┏━━

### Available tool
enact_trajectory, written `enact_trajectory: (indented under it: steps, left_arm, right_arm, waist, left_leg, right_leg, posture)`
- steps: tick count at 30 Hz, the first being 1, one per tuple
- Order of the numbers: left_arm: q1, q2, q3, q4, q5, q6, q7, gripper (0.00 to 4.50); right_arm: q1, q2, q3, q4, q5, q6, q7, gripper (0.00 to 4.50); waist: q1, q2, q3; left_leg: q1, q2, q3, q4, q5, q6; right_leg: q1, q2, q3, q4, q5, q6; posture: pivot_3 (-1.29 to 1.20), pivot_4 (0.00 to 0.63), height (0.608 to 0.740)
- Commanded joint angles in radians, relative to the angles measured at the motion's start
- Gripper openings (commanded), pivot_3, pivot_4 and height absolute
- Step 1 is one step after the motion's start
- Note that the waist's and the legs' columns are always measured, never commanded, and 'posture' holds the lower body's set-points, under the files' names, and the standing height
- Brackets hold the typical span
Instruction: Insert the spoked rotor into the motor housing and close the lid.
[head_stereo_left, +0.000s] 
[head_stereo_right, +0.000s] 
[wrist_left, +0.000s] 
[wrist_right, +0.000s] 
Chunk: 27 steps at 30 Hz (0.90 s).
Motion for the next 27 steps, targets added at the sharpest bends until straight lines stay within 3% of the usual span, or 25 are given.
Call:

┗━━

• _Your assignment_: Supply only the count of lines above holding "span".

• _The answer_: 2